» INSTRUCTIONS FOR THE TASK:
Your answer should repeat exactly the line containing "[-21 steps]" and all lines after it through the end of the material below, with no other text.

» RAW DATA:
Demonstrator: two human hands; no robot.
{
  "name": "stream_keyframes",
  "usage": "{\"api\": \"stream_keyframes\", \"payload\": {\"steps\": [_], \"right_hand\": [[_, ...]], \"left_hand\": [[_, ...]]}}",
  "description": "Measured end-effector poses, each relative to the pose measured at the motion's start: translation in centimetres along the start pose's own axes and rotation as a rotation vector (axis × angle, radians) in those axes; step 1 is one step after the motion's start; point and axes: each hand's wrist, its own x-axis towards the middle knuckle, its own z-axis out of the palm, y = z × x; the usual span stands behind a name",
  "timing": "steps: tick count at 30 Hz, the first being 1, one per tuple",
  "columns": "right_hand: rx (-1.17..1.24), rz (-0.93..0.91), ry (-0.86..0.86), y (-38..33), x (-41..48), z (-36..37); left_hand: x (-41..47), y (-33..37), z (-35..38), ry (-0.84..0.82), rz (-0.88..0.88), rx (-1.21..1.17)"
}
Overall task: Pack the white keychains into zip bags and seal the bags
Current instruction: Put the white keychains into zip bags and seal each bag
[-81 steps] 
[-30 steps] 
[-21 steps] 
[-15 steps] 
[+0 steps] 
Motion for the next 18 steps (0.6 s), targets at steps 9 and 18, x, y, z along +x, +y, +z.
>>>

» ANSWER SECTION:
[-21 steps] 
[-15 steps] 
[+0 steps] 
Motion for the next 18 steps (0.6 s), targets at steps 9 and 18, x, y, z along +x, +y, +z.
>>>

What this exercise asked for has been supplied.